Seulement deux des quatre évangélistes racontent la naissance de Jésus : Matthieu et Luc. Et Luc ajoute une scène de l’enfance quand Jésus avait douze ans et qu’il était resté au Temple. En revanche, les quatre évangélistes s’accordent pour faire un long récit des trois derniers jours de sa vie, depuis le dernier Repas que nous célèbrerons Jeudi saint avec le lavement des pieds jusqu’à sa mort sur la Croix que nous viendrons vénérer Vendredi saint, avant le temps suspendu du Samedi Saint.

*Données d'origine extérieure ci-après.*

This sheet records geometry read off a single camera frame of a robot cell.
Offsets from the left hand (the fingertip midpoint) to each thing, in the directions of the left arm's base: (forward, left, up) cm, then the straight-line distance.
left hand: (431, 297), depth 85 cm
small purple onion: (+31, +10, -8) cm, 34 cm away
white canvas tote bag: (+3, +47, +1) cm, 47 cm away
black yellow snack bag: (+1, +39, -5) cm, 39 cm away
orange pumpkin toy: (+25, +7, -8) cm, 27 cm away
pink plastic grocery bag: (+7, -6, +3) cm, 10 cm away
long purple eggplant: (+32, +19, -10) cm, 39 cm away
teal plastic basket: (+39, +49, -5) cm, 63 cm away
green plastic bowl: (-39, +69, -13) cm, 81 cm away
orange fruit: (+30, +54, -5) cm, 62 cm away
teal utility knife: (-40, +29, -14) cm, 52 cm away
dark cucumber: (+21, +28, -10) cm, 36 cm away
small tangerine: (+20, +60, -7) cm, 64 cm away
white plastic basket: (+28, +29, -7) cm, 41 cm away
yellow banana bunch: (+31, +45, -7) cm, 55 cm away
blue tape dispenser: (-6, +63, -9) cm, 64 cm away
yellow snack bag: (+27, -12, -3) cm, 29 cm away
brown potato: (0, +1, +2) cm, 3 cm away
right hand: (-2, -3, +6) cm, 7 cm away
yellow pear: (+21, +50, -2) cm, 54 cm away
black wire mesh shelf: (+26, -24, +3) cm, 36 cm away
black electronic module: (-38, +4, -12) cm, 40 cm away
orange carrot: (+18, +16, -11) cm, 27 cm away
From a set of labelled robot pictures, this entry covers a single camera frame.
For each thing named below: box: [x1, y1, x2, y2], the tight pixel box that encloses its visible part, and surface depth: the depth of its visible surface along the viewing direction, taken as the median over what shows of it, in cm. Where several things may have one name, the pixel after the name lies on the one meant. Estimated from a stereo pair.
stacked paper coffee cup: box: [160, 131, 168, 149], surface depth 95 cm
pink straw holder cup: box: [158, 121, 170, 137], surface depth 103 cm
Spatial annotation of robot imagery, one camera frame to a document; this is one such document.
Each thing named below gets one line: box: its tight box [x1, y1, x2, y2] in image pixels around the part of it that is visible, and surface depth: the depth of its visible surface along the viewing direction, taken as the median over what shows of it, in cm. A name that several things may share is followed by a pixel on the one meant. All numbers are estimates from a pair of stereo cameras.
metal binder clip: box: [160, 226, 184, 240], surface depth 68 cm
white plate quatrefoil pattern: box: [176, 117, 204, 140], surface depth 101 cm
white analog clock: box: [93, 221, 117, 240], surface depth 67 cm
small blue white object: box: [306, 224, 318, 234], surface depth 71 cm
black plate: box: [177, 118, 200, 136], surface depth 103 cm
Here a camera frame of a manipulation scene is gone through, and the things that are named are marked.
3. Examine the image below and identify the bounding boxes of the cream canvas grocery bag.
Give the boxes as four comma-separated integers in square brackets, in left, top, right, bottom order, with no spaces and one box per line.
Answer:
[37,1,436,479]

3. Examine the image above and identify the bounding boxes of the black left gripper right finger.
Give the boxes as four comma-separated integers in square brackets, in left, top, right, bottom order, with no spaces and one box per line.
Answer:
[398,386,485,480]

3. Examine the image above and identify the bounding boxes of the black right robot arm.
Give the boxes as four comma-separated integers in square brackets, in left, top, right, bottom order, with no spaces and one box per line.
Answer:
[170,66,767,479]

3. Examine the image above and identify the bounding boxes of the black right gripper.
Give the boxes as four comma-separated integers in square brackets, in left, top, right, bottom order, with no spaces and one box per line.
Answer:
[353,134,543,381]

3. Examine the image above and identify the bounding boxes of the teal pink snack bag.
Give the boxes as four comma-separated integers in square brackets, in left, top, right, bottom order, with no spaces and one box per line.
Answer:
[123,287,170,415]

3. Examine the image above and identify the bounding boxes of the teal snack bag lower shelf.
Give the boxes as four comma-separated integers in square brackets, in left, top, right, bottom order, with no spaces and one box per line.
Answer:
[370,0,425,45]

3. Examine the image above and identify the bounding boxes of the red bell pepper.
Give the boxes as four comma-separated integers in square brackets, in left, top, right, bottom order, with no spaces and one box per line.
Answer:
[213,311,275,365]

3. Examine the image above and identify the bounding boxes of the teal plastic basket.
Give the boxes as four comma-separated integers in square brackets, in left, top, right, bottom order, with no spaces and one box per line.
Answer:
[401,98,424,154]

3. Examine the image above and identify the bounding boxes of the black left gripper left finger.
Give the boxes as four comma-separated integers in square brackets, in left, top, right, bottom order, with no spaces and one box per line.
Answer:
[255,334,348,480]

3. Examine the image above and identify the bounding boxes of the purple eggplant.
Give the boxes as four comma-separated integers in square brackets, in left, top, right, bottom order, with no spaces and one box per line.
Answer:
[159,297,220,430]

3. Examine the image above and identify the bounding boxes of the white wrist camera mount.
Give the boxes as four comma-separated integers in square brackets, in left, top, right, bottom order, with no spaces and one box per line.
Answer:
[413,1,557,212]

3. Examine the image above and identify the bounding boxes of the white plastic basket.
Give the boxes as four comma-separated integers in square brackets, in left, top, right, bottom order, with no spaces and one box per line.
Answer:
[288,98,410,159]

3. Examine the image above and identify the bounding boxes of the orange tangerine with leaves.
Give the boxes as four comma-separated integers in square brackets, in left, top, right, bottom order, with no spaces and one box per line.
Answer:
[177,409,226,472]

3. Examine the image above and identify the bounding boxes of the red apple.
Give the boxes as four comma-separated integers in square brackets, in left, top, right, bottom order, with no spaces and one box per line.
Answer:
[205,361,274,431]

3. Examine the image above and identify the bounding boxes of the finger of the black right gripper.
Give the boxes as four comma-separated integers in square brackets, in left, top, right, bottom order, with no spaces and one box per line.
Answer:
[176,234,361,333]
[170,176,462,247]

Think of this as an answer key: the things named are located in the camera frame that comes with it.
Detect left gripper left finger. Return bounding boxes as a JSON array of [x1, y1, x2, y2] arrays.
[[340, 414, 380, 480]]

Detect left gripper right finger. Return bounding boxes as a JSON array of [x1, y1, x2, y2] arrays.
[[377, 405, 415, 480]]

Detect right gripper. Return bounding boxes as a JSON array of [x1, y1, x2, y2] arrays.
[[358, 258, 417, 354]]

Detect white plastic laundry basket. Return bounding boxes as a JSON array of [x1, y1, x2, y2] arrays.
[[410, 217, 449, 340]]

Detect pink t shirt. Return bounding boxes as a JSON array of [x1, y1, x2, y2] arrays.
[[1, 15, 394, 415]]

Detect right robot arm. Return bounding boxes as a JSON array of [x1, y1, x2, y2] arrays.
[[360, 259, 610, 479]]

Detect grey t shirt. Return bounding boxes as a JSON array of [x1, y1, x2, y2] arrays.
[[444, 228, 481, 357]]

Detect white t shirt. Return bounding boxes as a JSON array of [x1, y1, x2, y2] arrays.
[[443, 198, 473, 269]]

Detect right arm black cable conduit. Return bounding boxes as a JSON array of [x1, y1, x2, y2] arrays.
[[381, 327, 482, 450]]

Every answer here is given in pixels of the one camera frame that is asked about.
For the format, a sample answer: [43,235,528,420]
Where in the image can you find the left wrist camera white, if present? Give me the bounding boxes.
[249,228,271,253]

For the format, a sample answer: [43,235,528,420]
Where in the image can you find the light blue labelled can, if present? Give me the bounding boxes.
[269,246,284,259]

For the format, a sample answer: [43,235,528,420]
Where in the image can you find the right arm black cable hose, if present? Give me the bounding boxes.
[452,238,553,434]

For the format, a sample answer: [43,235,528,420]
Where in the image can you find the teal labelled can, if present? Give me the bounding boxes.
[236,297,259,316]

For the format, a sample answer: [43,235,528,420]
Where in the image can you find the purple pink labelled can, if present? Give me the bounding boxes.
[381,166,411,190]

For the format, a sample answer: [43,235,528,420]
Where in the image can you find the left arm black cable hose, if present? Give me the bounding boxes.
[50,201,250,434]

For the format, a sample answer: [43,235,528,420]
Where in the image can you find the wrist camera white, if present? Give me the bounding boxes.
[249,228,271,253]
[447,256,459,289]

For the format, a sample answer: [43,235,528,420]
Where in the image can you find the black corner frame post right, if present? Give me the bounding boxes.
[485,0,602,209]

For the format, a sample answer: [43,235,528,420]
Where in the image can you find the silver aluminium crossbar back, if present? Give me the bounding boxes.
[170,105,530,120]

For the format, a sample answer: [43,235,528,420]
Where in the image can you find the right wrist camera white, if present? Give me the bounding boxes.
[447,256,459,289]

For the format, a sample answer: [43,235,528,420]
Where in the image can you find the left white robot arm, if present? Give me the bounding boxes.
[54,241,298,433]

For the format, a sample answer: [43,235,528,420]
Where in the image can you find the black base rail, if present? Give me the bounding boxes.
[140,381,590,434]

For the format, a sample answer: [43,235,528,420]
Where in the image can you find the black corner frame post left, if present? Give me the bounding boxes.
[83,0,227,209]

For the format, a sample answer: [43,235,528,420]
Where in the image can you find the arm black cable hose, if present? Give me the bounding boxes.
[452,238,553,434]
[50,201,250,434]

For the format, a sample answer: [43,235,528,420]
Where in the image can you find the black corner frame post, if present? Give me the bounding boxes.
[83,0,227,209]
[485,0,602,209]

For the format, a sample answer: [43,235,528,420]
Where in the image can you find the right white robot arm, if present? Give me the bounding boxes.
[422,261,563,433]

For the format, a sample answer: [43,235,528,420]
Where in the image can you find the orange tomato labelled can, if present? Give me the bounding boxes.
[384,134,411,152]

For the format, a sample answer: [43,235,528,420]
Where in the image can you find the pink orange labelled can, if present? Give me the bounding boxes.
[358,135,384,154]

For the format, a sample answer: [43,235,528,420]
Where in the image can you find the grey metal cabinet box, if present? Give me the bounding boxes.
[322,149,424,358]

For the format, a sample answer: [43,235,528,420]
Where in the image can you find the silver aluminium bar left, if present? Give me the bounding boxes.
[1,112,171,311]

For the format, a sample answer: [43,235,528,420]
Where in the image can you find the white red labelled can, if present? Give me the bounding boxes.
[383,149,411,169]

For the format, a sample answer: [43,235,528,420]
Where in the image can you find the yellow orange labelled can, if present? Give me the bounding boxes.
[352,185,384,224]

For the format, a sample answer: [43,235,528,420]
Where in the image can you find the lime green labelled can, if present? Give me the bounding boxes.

Nous nous arrêtons aujourd’hui à sa mort, mais l’Eucharistie qui nous réunit est le rappel de sa Résurrection : Nous annonçons ta mort Seigneur Jésus, nous proclamons ta résurrection, nous attendons ta venue dans la gloire.
Pourquoi un si long récit de ces dernières vingt-quatre heures, disproportionné au regard de ses trois années de mission, la vie publique de Jésus, de l’ensemble de ses miracles et de ses enseignements ?
La réponse est dans la question qui jaillit à notre esprit à l’annonce de la mort de quelqu’un : comment est-il mort ?
Aux familles qui téléphonent pour organiser des obsèques, une prière d’Adieu, j’exprime notre tristesse, notre compassion, et je demande si la personne était malade, si son départ était prévisible ou soudain.
Comment est-il mort ? C’est la question qu’ont posée ceux qui avaient entendu parler de Jésus ou l’avaient eux-mêmes entendu, et c’est en partie ainsi que les évangiles se sont construits, à partir des premières discussions au soir et au lendemain de sa mort, quand apôtres et disciples se sont retrouvés et ont reconstitué ce qui s’était passé. Des moments particuliers ont été retracés, certains ont peut-être été relatés par le Christ lui-même, de sa Résurrection jusqu’à l’Ascension, et l’Esprit-Saint leur a fait ensuite se souvenir de tout ce qui s’était passé (cf. Jn 14, 26).
Ah, si nous pouvions vivre la même émotion, être aussi bouleversés !
C’était la mort d’un ami.
Ce n’était pas seulement la mort d’un homme dans la force de l’âge, l’exécution terrible et injuste d’un innocent, dont les malfaiteurs crucifiés avec lui disent : il n’a rien fait de mal, – ce n’est pas seulement la mort d’un homme exceptionnel, un « prophète puissant en paroles et en actes » qui était passé en faisant le bien, diront les disciples d’Emmaüs, c’était la mort d’un ami.
Je pense à ceux qui le vivent en ce moment, ou qui n’arrivent pas à en faire le deuil, la mort d’un ami.
Pour le Christ, son martyre : le mot veut dire témoin, le témoignage que Jésus a rendu à l’amour que son Père, Dieu nous porte, à la confiance que nous pouvons avoir en la puissance de son amour.
Des trois paroles du Christ en Croix que saint Luc rapporte, sur les sept que nous connaissons, deux sont adressées à son Père, qui nous concernent toutes les deux, la première sur le pardon, Père pardonne-leur, la seconde sur la confiance, Père entre tes mains je remets mon esprit.
Père.
Jusqu’à sa mort sur la Croix, Jésus nous a appris à prier Notre Père.
Il faut le rappeler à ceux qui bloquent sur cette parole de la Passion selon saint Matthieu : ‘Pourquoi m’as-tu abandonné’ (Mt 27, 46), qui, elle, n’est pas adressée au Père, mais qui est le titre du Psaume 21 « Mon Dieu, mon Dieu, pourquoi m’as-tu abandonné ? » que Jésus cite dans le texte « Éli, Éli, lema sabactani ? », pour que nous le lisions jusqu’à la fin : « On proclamera sa justice au peuple qui va naître : Voilà son œuvre ! » (Ps 21, 32).
Père.
Jésus-Christ est plus que notre ami : il est notre frère, Celui qui, en nous donnant sa vie, nous donne son Père comme Notre Père. Il le dit au Jour de Pâques : « Je monte vers mon Père et votre Père ».
Dans la Passion selon saint Jean, Vendredi, il nous donne sa Mère, la Vierge Marie : Voici ta mère.
Et chaque jour, plusieurs fois par jour, jusqu’à l’heure de notre mort, nous prions les deux, bien sûr différemment : Notre Père.
Et Je vous salue Marie.
Nos prières à la vie et à la mort d’un ami.